Enraged, Inertia Ran Off Exhibition

10 women artists intervene with abandoned signposts at the corner of James Street North and Wilson Street in Hamilton.

Exhibition runs from September 2016 to September 2017
(click on names for more information about artists and for curatorial statement)
Sandra BrewsterErika DeFreitasInsoon HaLynn Hutchinson LeeAmelia JiménezIngrid MayrhoferHitoko OkadaVessna PerunovichWing Yee Tong, Elaine Whittaker. Curated by Rita Camacho Lomeli.

The corner of Wilson Street and James Street North – the “Entrance to the Arts District” – is a site that highlights some of the tensions between downtown Hamilton’s past, present and future. Five double-banner stands were erected in the 1980s, abandoned in the ’90s and re-claimed by the arts in 2015 to celebrate Hamilton as the host of the Juno Awards. ENRAGED, INERTIA RAN OFF is a contemporary art intervention by the Red Tree Artists’ Collective, signaling transformation of not only the site, but also of traditional skills employed by women in a post-industrial society, stitching together the divide between traditional craft and fine art. Automatized machinery now performs activities that women used to do in the privacy of the domestic sphere – stitching, embroidering, sewing, knitting – but here they are displayed in a public space.
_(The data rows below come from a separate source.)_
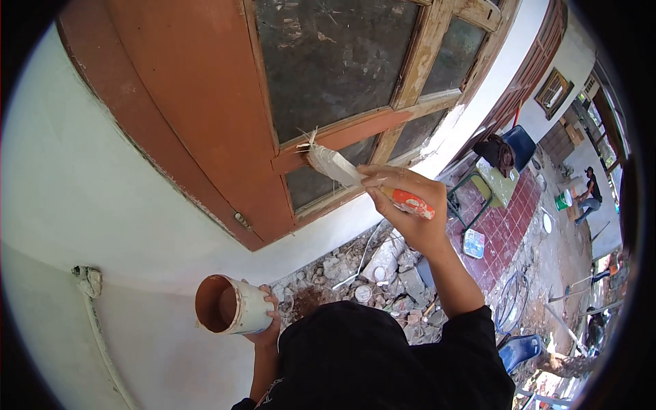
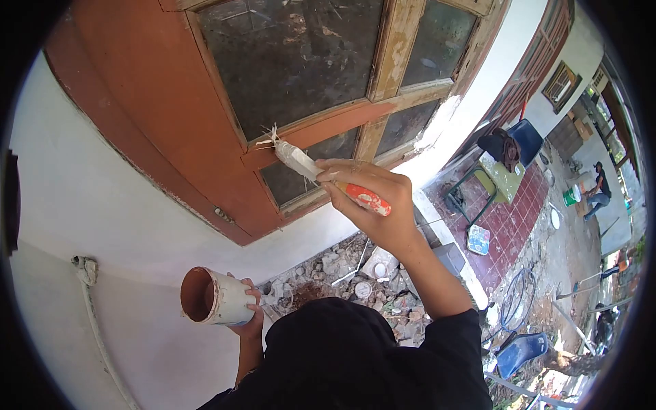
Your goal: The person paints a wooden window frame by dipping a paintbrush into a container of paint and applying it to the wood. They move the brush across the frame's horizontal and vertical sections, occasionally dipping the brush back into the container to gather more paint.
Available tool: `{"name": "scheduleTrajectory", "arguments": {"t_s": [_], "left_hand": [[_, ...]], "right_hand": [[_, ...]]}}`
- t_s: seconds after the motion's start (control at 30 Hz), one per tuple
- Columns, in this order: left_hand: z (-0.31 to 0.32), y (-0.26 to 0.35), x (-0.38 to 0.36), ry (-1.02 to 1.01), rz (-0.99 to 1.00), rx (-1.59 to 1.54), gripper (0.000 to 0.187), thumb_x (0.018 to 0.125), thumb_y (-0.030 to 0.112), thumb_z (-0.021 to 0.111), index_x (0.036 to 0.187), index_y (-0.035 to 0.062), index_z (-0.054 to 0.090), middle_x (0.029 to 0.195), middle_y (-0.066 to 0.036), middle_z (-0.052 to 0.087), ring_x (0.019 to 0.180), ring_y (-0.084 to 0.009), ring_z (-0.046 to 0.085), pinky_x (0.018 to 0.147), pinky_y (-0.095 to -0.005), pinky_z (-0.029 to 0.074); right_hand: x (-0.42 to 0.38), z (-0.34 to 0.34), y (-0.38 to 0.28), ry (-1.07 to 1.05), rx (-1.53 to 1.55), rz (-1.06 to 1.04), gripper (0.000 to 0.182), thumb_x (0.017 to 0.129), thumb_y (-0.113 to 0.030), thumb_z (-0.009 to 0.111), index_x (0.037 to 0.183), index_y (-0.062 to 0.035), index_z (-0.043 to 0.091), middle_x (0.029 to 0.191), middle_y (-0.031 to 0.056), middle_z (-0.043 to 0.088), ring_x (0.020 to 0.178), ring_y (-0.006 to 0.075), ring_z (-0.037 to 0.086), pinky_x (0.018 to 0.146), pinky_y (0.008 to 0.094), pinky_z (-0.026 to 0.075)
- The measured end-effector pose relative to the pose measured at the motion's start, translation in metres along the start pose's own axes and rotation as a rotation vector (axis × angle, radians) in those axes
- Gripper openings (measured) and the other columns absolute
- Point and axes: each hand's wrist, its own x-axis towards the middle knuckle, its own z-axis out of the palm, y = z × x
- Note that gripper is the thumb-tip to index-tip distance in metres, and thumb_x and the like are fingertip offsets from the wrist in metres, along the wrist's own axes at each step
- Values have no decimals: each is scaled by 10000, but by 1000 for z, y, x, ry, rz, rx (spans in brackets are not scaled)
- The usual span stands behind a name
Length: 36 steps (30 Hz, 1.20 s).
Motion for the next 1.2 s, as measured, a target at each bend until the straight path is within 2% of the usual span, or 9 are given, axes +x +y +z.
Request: {"name": "scheduleTrajectory", "arguments": {"t_s": [0.03,0.1,0.2,0.37,0.43,0.6,0.67,0.8,1.2], "left_hand": [[0,1,1,2,0,1,705,906,453,667,1543,365,378,1449,-113,349,1283,-311,392,1018,-497,456],[0,4,3,-20,-29,32,734,885,469,684,1542,343,383,1436,-60,346,1289,-249,370,1038,-474,435],[1,3,6,-10,-2,35,717,901,455,672,1546,366,371,1444,-108,340,1283,-301,390,1019,-491,457],[0,2,13,-1,-42,20,725,899,456,675,1548,365,366,1449,-109,336,1292,-307,379,1022,-491,452],[-2,4,15,-3,-60,16,724,899,458,674,1548,364,366,1452,-112,339,1296,-311,375,1024,-492,450],[-1,3,15,11,-81,40,716,900,474,662,1546,363,373,1468,-126,351,1289,-323,372,1020,-490,446],[-1,1,14,16,-81,40,716,900,473,661,1547,362,373,1466,-127,351,1284,-325,373,1021,-490,446],[-1,2,12,19,-54,61,719,902,472,658,1550,360,368,1461,-127,349,1275,-330,377,1018,-490,449],[-4,-5,19,39,-76,31,701,911,465,652,1544,345,378,1448,-129,341,1278,-330,381,1022,-497,458]], "right_hand": [[1,-2,4,30,15,-5,160,844,21,738,1003,2,751,1059,153,757,981,239,741,846,323,583],[2,-8,10,58,30,-8,154,849,16,739,1003,6,749,1058,151,758,986,227,738,856,318,577],[-2,-21,25,162,-54,135,135,878,-25,740,1005,20,744,1057,149,759,965,191,724,850,295,560],[-18,-30,58,339,-72,183,123,885,-29,743,997,23,737,1052,150,760,948,183,723,855,290,553],[-23,-34,64,424,-205,132,123,880,-18,742,996,21,730,1056,151,759,970,188,723,861,295,553],[-31,-32,54,442,-417,-18,161,841,51,742,998,18,724,1072,164,749,1015,263,726,897,342,568],[-31,-27,58,282,-426,-200,240,786,77,755,1009,-4,724,1110,142,742,1062,307,706,905,375,577],[-28,-8,51,155,-476,-262,307,704,81,775,987,-37,753,1169,119,730,1119,348,675,909,392,578],[-19,0,17,-176,-321,-407,256,763,-61,723,1016,-28,749,1248,90,703,1206,353,624,965,418,571]]}}
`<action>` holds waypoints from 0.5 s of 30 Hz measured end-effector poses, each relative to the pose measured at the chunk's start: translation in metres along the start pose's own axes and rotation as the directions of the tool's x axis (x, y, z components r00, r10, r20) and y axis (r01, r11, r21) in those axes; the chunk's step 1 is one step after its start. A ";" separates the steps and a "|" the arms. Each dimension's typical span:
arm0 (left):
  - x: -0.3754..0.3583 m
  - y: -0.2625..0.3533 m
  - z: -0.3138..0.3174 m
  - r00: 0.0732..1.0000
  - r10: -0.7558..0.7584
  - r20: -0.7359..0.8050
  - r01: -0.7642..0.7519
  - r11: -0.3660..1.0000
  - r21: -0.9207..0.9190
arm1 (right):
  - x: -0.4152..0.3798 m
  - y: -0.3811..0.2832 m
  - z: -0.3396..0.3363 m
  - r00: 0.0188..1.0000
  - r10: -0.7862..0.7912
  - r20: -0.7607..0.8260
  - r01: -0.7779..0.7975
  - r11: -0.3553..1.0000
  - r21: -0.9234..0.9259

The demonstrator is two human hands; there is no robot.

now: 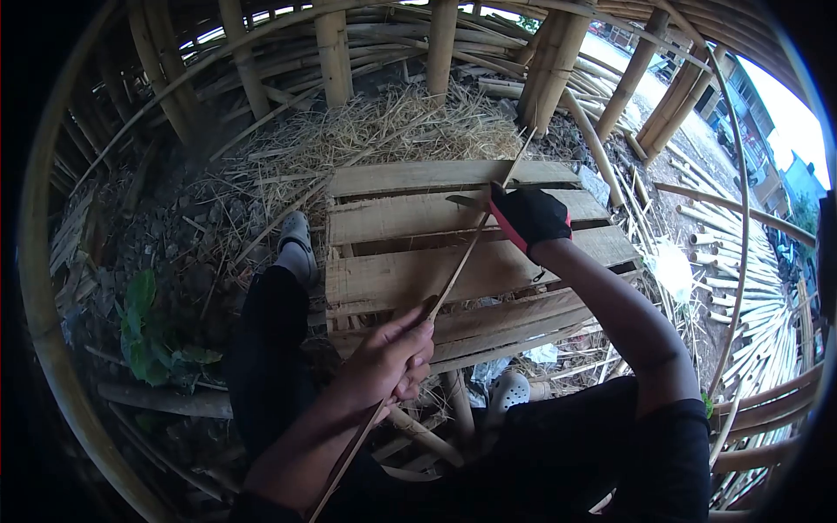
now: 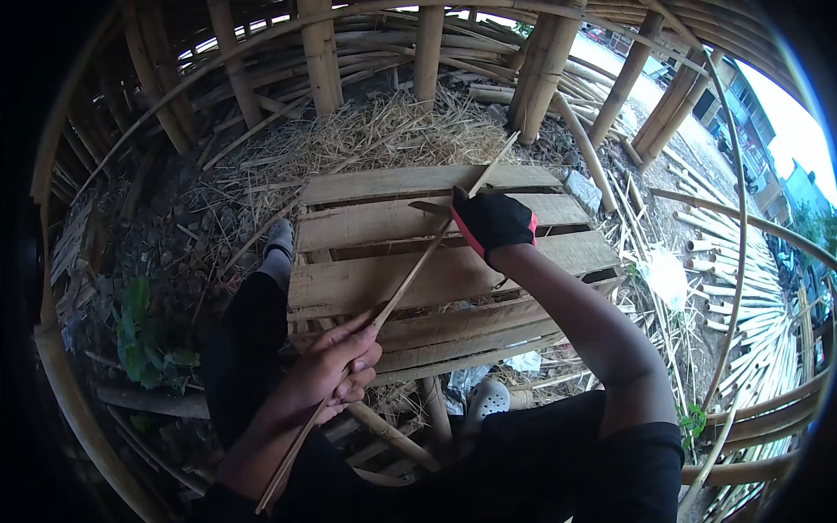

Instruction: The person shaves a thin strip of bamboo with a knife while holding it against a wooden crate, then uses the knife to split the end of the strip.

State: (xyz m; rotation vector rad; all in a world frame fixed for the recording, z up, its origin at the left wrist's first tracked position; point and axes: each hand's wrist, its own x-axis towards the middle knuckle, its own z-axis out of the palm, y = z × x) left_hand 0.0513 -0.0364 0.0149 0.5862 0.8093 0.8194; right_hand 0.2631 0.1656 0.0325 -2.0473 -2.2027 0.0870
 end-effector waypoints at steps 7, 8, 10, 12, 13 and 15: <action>0.002 0.003 -0.001 0.999 -0.026 -0.022 0.024 0.993 -0.118 | -0.020 -0.013 0.000 0.999 -0.030 0.032 0.030 0.999 0.023; 0.002 0.003 0.000 0.999 -0.032 -0.018 0.030 0.993 -0.118 | -0.019 -0.012 -0.002 0.997 -0.044 0.069 0.042 0.999 0.029; 0.003 0.003 0.002 1.000 -0.002 -0.007 0.001 0.997 -0.081 | -0.013 -0.008 0.000 0.999 -0.030 0.024 0.030 0.999 0.018; 0.004 0.002 0.005 1.000 0.000 -0.005 0.000 0.996 -0.086 | -0.019 -0.011 0.007 0.998 -0.066 -0.018 0.066 0.997 0.034; 0.003 0.002 0.005 1.000 -0.005 -0.006 0.005 0.996 -0.093 | -0.040 -0.027 -0.006 0.996 -0.092 -0.003 0.092 0.996 -0.011; 0.003 0.003 0.004 1.000 -0.005 -0.004 0.005 0.993 -0.122 | -0.028 -0.024 -0.003 0.995 -0.095 0.010 0.095 0.995 -0.010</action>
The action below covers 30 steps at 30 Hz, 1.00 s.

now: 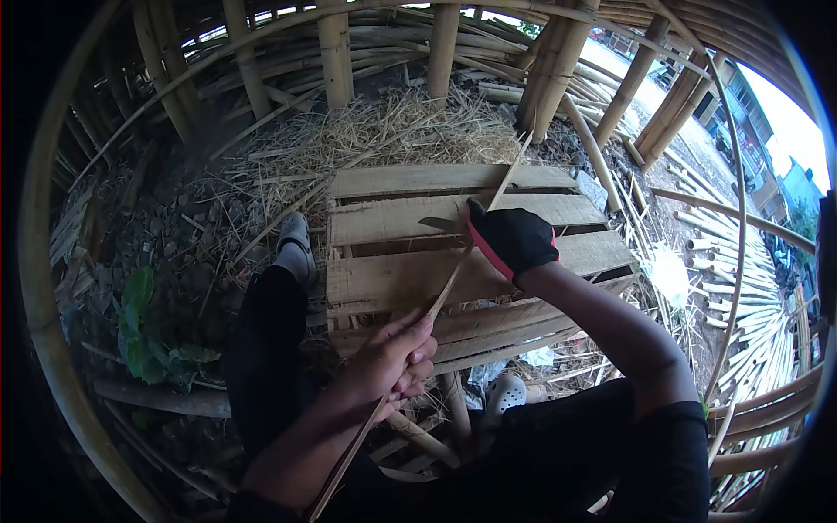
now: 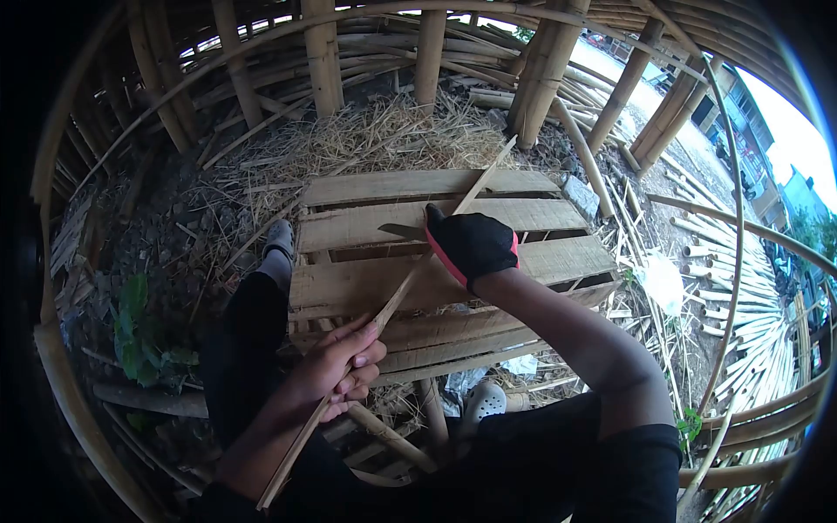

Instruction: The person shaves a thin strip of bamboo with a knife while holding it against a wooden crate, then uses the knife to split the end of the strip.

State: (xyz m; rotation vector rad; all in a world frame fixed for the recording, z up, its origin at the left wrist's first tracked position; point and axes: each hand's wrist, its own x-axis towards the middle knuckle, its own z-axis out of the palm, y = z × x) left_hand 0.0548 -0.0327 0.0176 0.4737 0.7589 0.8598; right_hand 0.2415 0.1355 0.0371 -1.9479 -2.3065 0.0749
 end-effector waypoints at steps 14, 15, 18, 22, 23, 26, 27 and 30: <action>0.002 -0.004 0.004 1.000 -0.010 0.010 0.010 1.000 0.017 | 0.010 0.010 0.005 0.998 0.046 -0.038 -0.048 0.998 -0.045; 0.001 -0.004 0.004 1.000 -0.008 0.007 0.008 1.000 0.015 | 0.001 0.003 -0.001 0.999 -0.003 -0.051 -0.004 0.992 -0.129; 0.004 -0.009 0.000 0.998 0.049 -0.040 -0.038 0.968 0.249 | 0.027 0.031 -0.003 1.000 0.011 0.019 -0.009 0.996 -0.093; 0.002 -0.006 0.003 0.999 0.020 -0.036 -0.010 0.966 0.260 | 0.021 0.032 0.007 0.996 0.090 -0.029 -0.091 0.996 -0.023; 0.001 -0.006 0.003 0.999 0.031 -0.025 -0.024 0.967 0.255 | 0.024 0.032 0.007 0.996 0.087 -0.028 -0.087 0.996 -0.021; 0.003 -0.005 -0.002 0.999 0.038 0.008 -0.039 0.972 0.234 | 0.033 0.040 0.005 0.995 0.097 0.028 -0.097 0.995 0.008; 0.004 -0.005 -0.004 0.998 0.048 0.027 -0.053 0.976 0.212 | 0.027 0.037 0.004 0.994 0.101 0.029 -0.101 0.995 0.004; 0.001 -0.006 -0.004 0.999 0.044 0.014 -0.046 0.980 0.194 | 0.019 0.028 -0.001 0.997 0.058 0.049 -0.057 0.998 -0.020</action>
This project is dedicated to the memory of Amelia Jiménez (1949-2016), who contributed much to arts education and community arts in Hamilton and the surrounding area. Her work from 1994 is a symbolic representation of movement and transience, of time moving forward with no going back. Only through the existence of the body can a work of art be made in order to transcend the artist herself. Just as with the ancient learning of a craft transmitted from one generation to the next, we are left with memories of the time spent with Amelia and what we learned from her.